Bruce Springsteen was ‘not comfortable’ living in Los Angeles with his young family

Celebrities fleeing Los Angeles for other cities around the country isn’t a new phenomenon.

In a new interview, Bruce Springsteen explains his reason for leaving Los Angeles behind and returning to his roots in New Jersey.

“I was not comfortable in Los Angeles for the time I lived there,” he told The Sunday Times. “I was not comfortable in New York. I don’t think you can find photographs of me falling out of nightclubs in either of them.”

For a period of about 10 years, Springsteen and his partner and E Street Band member Patti Scialfa lived in Los Angeles.

Although the couple’s three children, Evan, Jessica, and Samuel, were born in the city of glitz and glam, neither rockstar was thrilled with the idea of raising their children among the stars.

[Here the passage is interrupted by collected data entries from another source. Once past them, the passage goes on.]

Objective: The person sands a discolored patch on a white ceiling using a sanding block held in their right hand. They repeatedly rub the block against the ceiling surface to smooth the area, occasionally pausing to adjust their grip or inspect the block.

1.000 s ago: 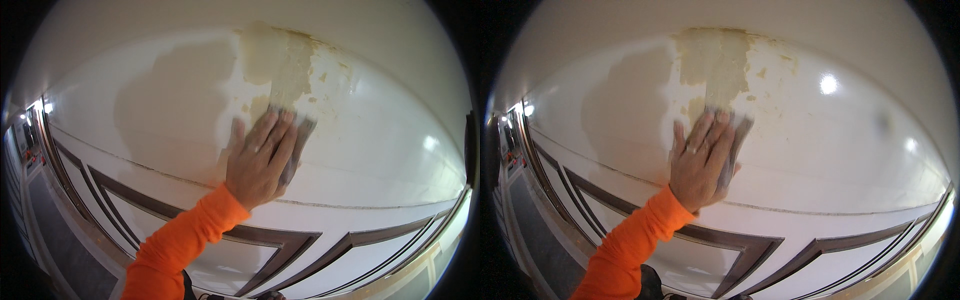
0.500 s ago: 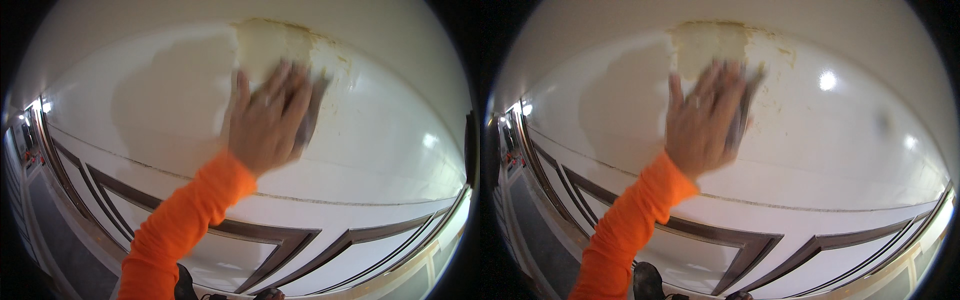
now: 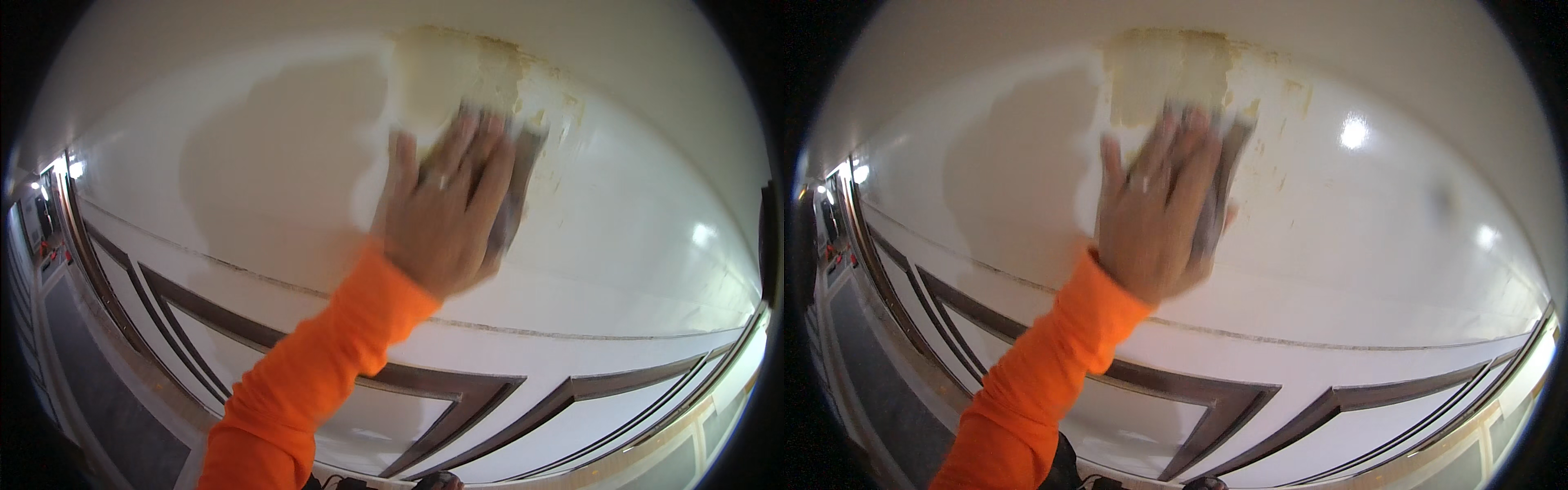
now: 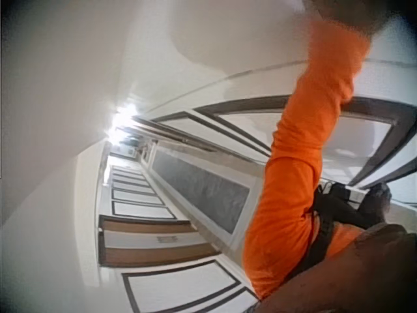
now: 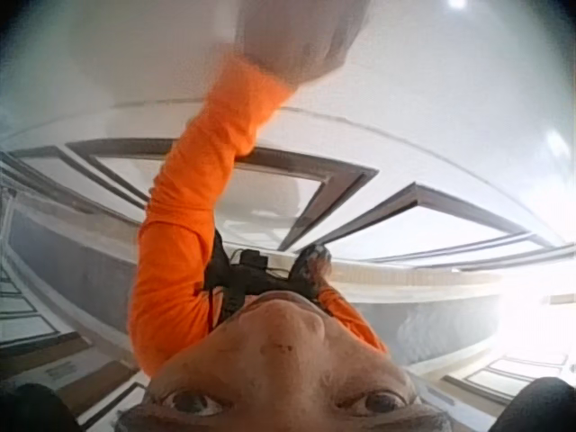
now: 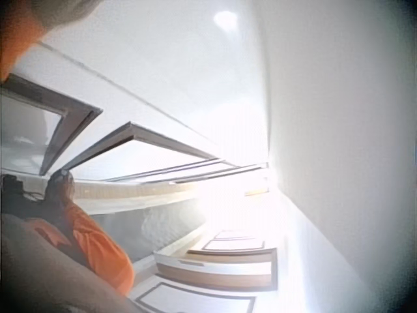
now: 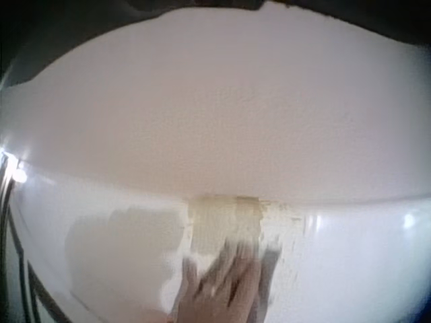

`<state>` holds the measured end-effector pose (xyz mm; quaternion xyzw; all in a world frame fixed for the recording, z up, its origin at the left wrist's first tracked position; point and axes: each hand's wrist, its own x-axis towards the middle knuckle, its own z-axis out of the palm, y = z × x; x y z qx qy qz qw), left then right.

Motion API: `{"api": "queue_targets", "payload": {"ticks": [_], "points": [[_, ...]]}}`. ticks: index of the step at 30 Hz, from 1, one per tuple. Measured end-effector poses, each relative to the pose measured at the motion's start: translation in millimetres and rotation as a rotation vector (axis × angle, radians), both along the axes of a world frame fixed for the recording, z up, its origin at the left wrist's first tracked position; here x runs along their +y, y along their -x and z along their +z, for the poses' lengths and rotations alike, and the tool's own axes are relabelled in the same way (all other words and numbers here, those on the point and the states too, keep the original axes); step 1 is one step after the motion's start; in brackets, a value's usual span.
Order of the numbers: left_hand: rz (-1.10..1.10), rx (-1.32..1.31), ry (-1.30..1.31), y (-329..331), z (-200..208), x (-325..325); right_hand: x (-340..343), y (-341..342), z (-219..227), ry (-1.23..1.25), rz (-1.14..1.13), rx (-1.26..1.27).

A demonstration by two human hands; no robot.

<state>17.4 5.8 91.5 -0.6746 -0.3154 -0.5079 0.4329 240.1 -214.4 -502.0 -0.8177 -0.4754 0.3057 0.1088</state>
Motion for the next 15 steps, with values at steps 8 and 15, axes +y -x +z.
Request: {"api": "queue_targets", "payload": {"ticks": [8, 15], "points": [[-0.068, -0.033, -0.057, -1, 23, -1, 5, -21, -81, -0.049, 0.119, -0.148], [-0.147, -0.006, 0.02, 4, -34, 2, -1, 5, 12, -0.122, 0.018, 0.027]]}}
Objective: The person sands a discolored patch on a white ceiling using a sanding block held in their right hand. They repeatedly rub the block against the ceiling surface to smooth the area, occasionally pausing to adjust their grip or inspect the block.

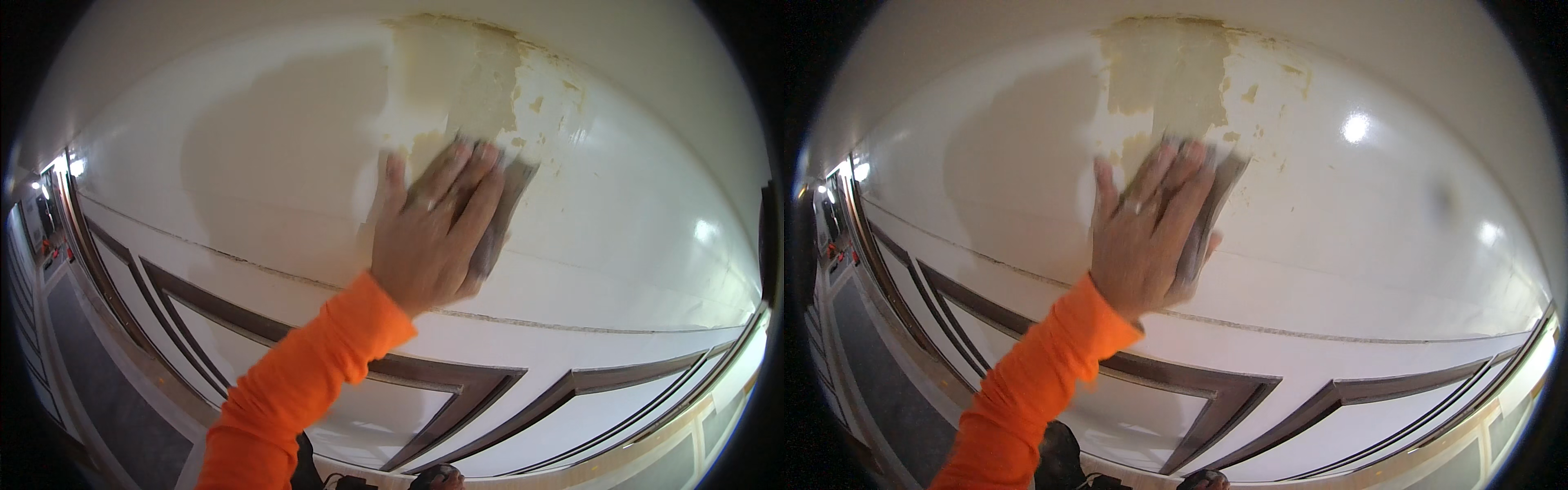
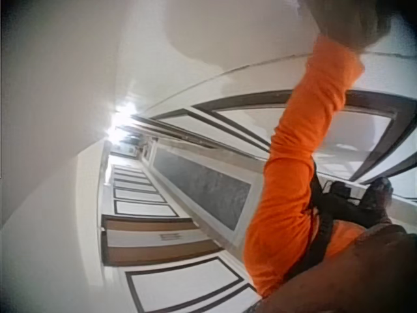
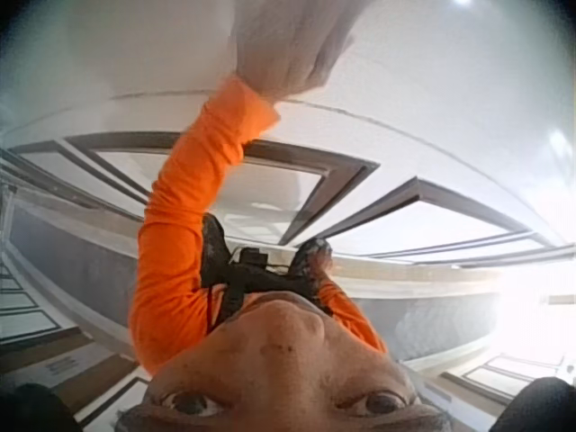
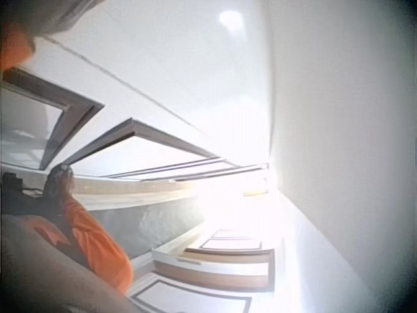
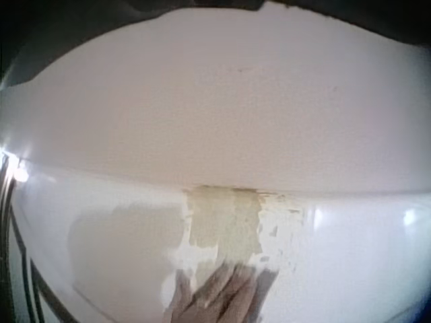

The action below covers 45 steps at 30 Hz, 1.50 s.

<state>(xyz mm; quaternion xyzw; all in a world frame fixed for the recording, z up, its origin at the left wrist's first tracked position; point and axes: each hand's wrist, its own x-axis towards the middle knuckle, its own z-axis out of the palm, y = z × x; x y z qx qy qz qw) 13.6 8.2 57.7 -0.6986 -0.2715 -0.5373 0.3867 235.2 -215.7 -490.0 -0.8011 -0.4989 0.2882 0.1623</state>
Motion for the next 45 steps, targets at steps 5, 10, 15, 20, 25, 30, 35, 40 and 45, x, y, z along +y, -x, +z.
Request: {"api": "queue_targets", "payload": {"ticks": [5, 10, 15, 20, 25, 30, 35, 40, 45], "points": [[0.012, -0.023, 0.012, -7, 32, -6, 6, -9, -37, 0.041, -0.036, -0.072], [0.037, 0.026, 0.07, 7, -15, -1, -1, 27, 89, 0.067, 0.044, -0.097], [0.046, -0.05, -0.01, -11, 53, -8, -3, -9, -17, 0.003, -0.034, 0.104], [0.027, -0.028, -0.05, -11, 0, 0, 0, -30, -150, -0.146, 0.091, -0.343], [0.083, -0.032, -0.078, -2, 56, 1, 10, -24, -105, -0.069, 0.051, -0.135], [-0.001, 0.003, 0.086, -4, -16, -6, 13, -21, -121, -0.067, -0.124, -0.213], [0.054, -0.015, -0.031, -8, 53, -5, 9, -30, -140, -0.214, 0.0, -0.146], [0.031, -0.021, 0.091, 0, -15, -2, -1, -34, -148, 0.105, 0.055, -0.22], [0.025, -0.03, -0.013, -4, 56, -4, 9, -32, -147, 0.14, 0.062, -0.143]]}}
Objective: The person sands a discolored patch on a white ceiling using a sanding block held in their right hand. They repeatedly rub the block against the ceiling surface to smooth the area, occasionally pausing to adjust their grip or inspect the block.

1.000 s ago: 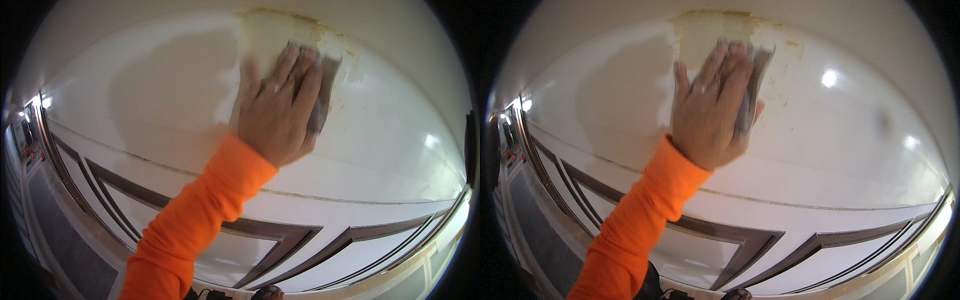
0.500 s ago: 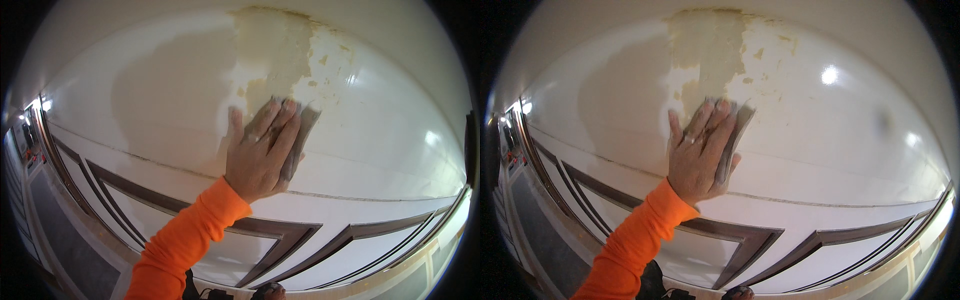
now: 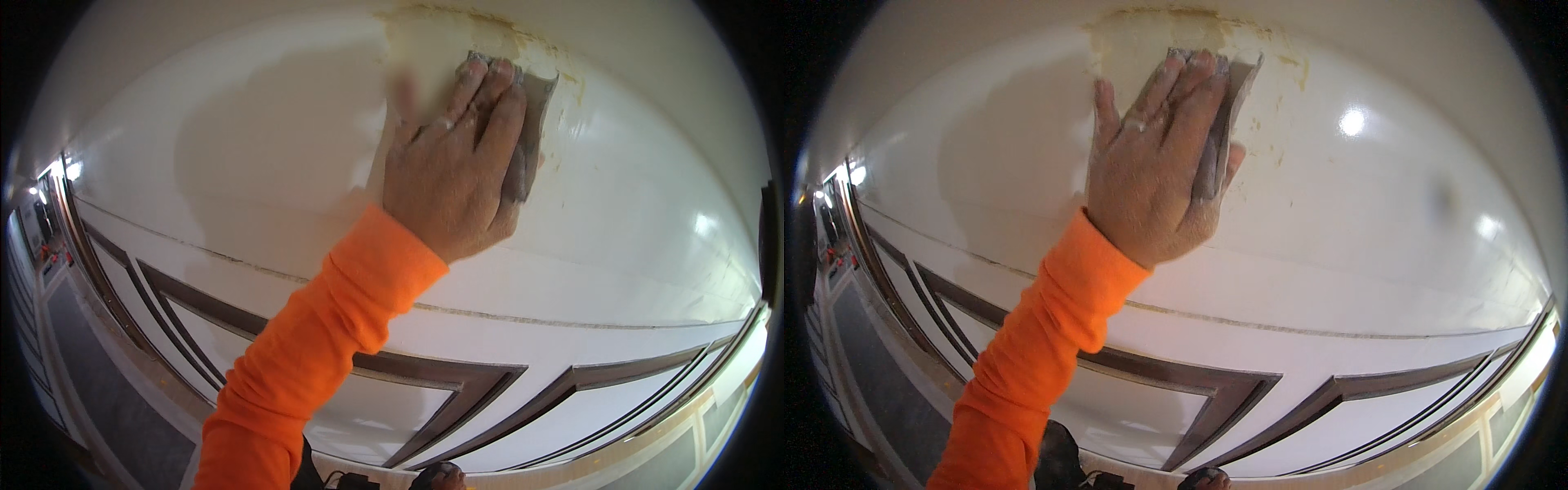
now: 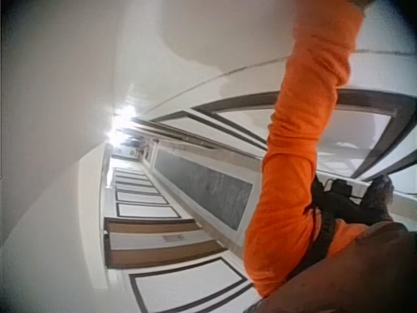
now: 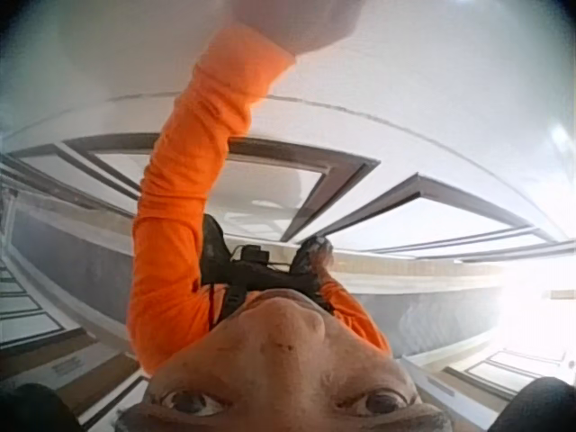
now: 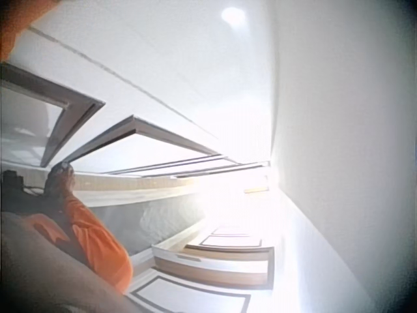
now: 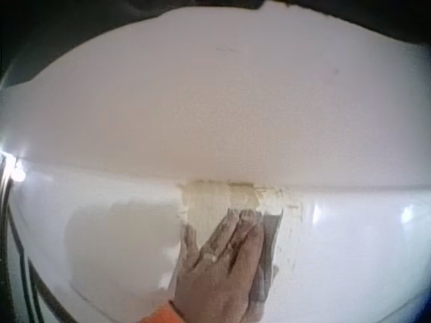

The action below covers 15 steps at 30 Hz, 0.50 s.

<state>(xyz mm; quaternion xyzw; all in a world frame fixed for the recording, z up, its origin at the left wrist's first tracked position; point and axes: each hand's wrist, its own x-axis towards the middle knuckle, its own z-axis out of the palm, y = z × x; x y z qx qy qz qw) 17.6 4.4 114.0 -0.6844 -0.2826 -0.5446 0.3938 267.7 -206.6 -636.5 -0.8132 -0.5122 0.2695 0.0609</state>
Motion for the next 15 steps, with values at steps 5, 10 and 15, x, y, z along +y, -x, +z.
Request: {"api": "queue_targets", "payload": {"ticks": [5, 10, 15], "points": [[-0.047, -0.008, 0.074, -2, -78, -1, -5, 2, 8, 0.008, 0.097, -0.215], [0.026, -0.021, -0.028, 0, 3, 2, 0, 26, 137, -0.068, -0.029, 0.143], [-0.05, -0.034, 0.066, -6, -57, 2, -12, 28, 124, -0.223, -0.024, 0.077]]}}
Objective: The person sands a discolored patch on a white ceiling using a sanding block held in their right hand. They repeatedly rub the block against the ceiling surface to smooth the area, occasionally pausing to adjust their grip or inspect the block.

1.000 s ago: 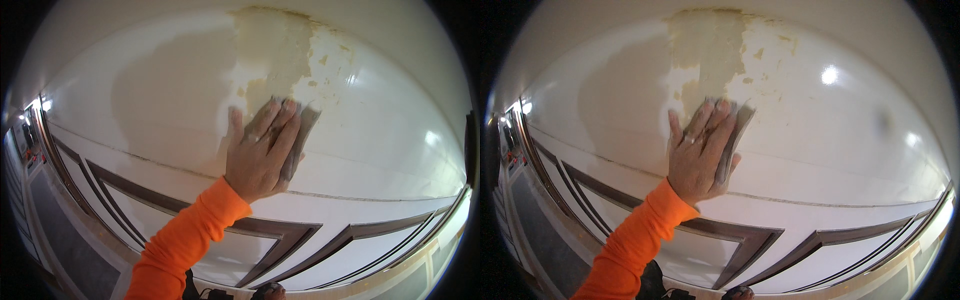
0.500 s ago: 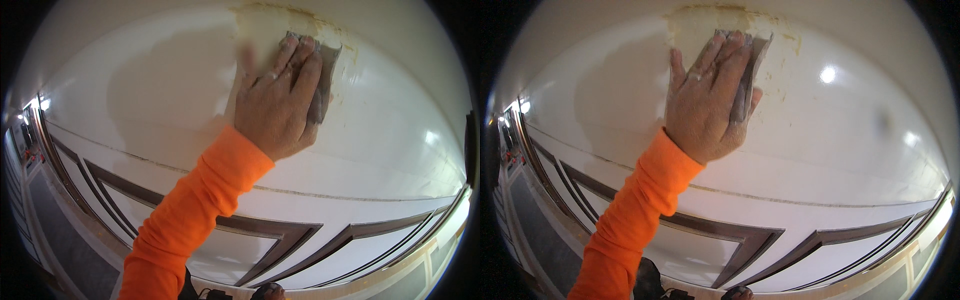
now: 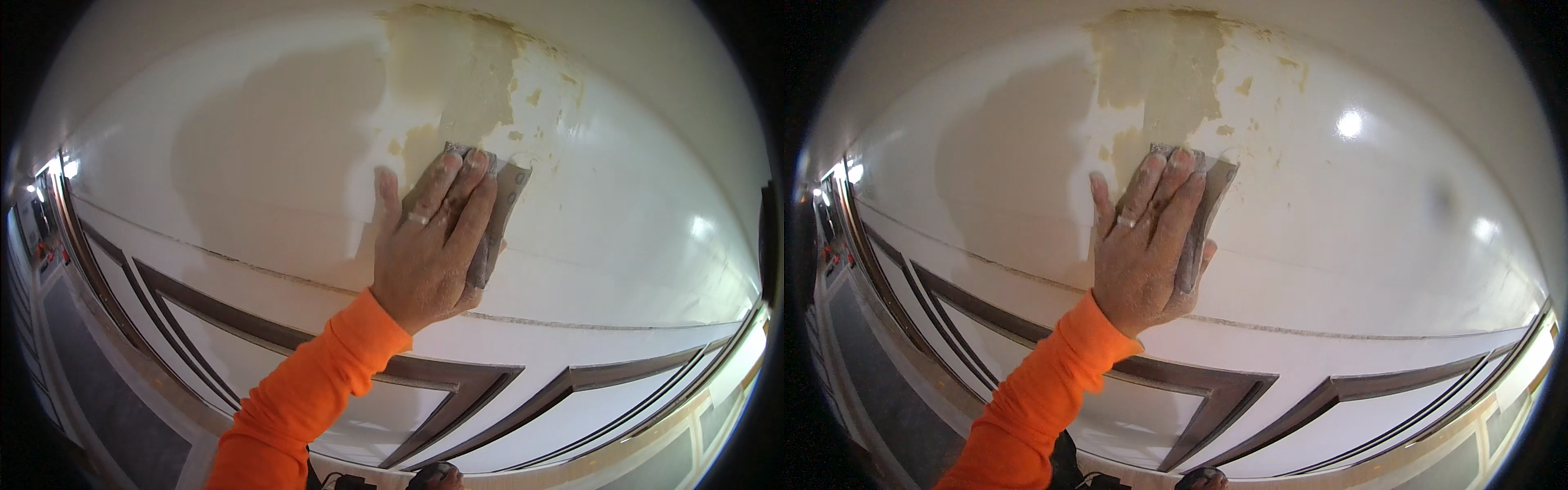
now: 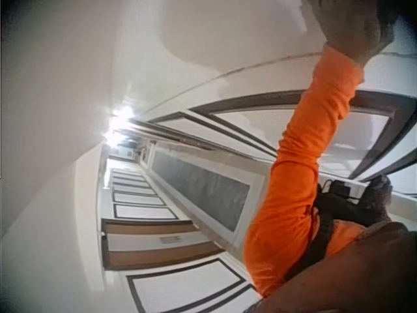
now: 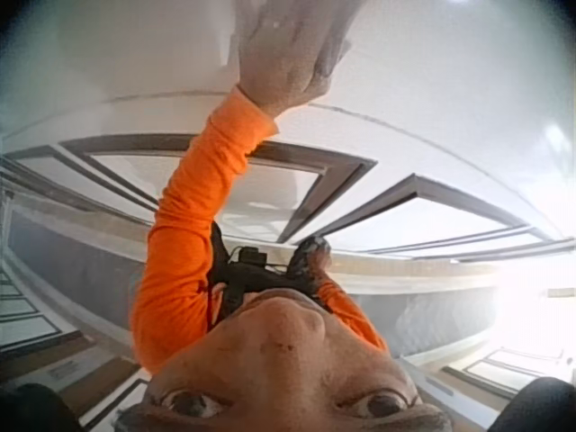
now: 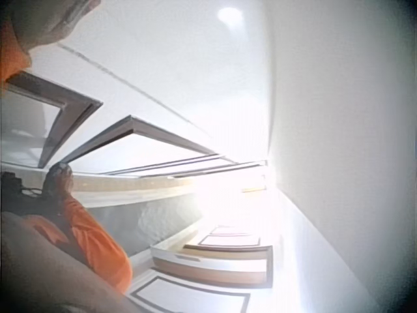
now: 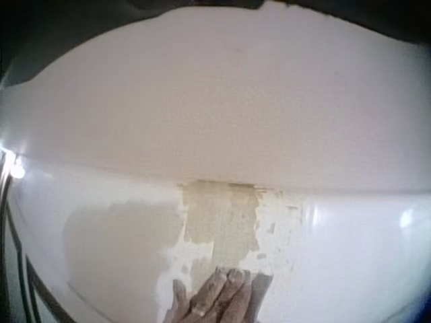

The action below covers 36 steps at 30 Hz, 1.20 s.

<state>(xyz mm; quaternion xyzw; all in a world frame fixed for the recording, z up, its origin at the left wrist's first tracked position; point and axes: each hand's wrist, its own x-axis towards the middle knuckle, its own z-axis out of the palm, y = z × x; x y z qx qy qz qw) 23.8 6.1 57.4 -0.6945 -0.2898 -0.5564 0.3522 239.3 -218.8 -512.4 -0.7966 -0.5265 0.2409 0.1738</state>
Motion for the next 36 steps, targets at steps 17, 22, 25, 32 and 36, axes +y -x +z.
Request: {"api": "queue_targets", "payload": {"ticks": [17, 22, 25, 32, 36], "points": [[0.133, 0.011, -0.139, 0, 74, -3, 4, -10, -37, 0.045, -0.03, 0.004], [0.04, 0.01, -0.091, 1, 8, -1, 8, -12, -43, 0.039, -0.02, -0.08], [0.077, -0.018, -0.231, -2, 80, 3, 11, -7, -18, 0.165, -0.06, -0.017], [0.057, 0.041, 0.032, 2, -16, 0, 8, 0, -3, 0.165, -0.11, 0.002], [0.085, 0.062, -0.081, 0, 66, -6, 14, -9, -46, 0.111, -0.124, -0.028]]}}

“We were not comfortable about them growing up in Los Angeles,” Springsteen said.

“I grew up on a block that had six houses with my relatives in them, so we came back here. The kids had aunts and uncles nearby and it was a good payoff for not being where the industry is: normal life.”

Instead, Springsteen found himself at ease in his hometown in Freehold, New Jersey.

So often we find ourselves itching to leave our hometowns, but for The Boss, he wanted nothing more than to return.

“It’s certainly not Los Angeles,” he said. “I feel safe here. This is where my people are, where the folks I wrote about are. I was never a worldly young man.”

“You know, it’s funny. You grow up in a place that you weren’t so sure about for a variety of reasons. Then, whether for nostalgia or the feeling that you’re on solid ground, you find yourself returning. Now I love my home town.”